A Esposa de Sócrates
A Esposa de Sócrates
Cardoso I
Xântipe suspirou. A luz alaranjada do entardecer entrava pelas janelas da pequena casa, lançando sombras alongadas sobre a mesa de madeira gasta. Sócrates estava lá, como sempre, absorto em pensamentos que pareciam pertencer mais ao mundo das ideias do que à realidade cotidiana. A sopa esfriava diante dele, intocada.
Ela cruzou os braços.
— Sócrates, vais comer ou continuar a questionar os deuses sobre a essência da cevada?
O filósofo ergueu os olhos, um meio sorriso nos lábios.
— Mas, minha querida, não é curioso que algo tão simples como a cevada possa ser ao mesmo tempo alimento e reflexão?
Xântipe bufou e puxou uma cadeira, sentando-se diante dele.
— Curioso seria se me ajudasses a carregar os jarros de água do poço. Isso sim seria uma reflexão digna.
Ele riu, e o som ecoou suave pelo pequeno cômodo. Para os discípulos e jovens atenienses, Sócrates era um mestre, um provocador de pensamentos, um sábio. Para ela, era um marido distraído, teimoso e, muitas vezes, irritante.
— Pergunta-me o que é a virtude, o que é a justiça, o que é o bem. Mas nunca me pergunta se preciso de ajuda com as crianças ou com os afazeres da casa — continuou ela, fitando-o com o olhar afiado.
Sócrates apoiou o queixo sobre as mãos, pensativo.
— Talvez porque a virtude seja um enigma maior do que a necessidade da água ou do fogo.
Xântipe fechou os olhos por um instante, respirando fundo. Havia dias em que sentia vontade de despejar uma ânfora de vinho sobre a cabeça dele — e havia rumores de que já o fizera. Mas não era apenas raiva que sentia. Havia amor ali, misturado à exasperação. Porque, apesar de tudo, Sócrates tinha uma honestidade quase infantil. Ele não desejava ouro, nem poder, nem glória. Só desejava pensar, questionar e entender o mundo.
E talvez fosse esse o maior desafio de sua vida: amar um homem que pertencia mais ao reino das ideias do que ao das coisas concretas.
— Os jovens te ouvem como se fosses um oráculo. Mas sabes o que ouço nas ruas? — perguntou ela.
— O que ouves?
— Que és um louco. Que és um perigo para a cidade. Que desafias os deuses e zombas dos poderosos.
Sócrates assentiu, sem demonstrar surpresa.
— Se pensar é um perigo, então talvez eu seja mesmo culpado.

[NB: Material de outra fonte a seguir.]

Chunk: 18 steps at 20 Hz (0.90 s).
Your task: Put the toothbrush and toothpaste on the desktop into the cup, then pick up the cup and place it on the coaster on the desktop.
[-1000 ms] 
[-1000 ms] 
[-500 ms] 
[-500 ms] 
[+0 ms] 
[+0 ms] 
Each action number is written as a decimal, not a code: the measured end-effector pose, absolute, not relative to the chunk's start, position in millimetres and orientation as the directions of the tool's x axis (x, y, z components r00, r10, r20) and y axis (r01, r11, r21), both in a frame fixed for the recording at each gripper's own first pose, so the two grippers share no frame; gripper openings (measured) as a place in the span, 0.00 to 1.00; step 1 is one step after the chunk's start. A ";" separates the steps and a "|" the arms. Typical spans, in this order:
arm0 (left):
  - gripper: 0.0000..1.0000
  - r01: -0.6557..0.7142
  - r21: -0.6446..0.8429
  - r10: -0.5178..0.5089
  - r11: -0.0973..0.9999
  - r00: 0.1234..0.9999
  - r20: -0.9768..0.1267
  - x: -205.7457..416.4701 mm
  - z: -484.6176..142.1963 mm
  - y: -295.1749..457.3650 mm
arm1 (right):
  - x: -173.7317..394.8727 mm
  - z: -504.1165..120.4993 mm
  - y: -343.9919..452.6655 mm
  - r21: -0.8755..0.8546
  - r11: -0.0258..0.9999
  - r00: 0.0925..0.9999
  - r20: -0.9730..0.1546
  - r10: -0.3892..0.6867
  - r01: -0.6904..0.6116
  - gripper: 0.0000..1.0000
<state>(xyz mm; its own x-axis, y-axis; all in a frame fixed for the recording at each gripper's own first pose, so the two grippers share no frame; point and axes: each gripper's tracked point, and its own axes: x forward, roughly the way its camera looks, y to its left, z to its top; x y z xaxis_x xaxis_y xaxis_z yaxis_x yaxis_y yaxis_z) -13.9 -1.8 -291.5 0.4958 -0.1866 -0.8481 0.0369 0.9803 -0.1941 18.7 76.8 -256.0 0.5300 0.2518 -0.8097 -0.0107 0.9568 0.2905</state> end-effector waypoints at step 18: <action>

Xântipe o olhou demoradamente. Sabia que um dia as palavras dele lhe trariam problemas. Atenas era uma cidade de glórias, mas também de ressentimentos. E não se desafiavam os homens poderosos impunemente.
Um silêncio caiu entre os dois, pesado como chumbo. Ela o conhecia o suficiente para saber que ele jamais fugiria de uma acusação, jamais tentaria agradar aqueles que exigiam sua obediência.
Xântipe se levantou e recolheu a sopa intocada.
— Um dia, quando não mais estiveres aqui para questionar o mundo, lembrarão de ti — murmurou.
Sócrates sorriu.
— E o que dirão sobre mim, minha esposa?
Ela o fitou nos olhos, séria.
— Que eras um grande homem. Mas que, no fim das contas, era eu quem te fazia descer dos céus e colocar os pés no chão.
E então saiu, deixando Sócrates sozinho com suas reflexões.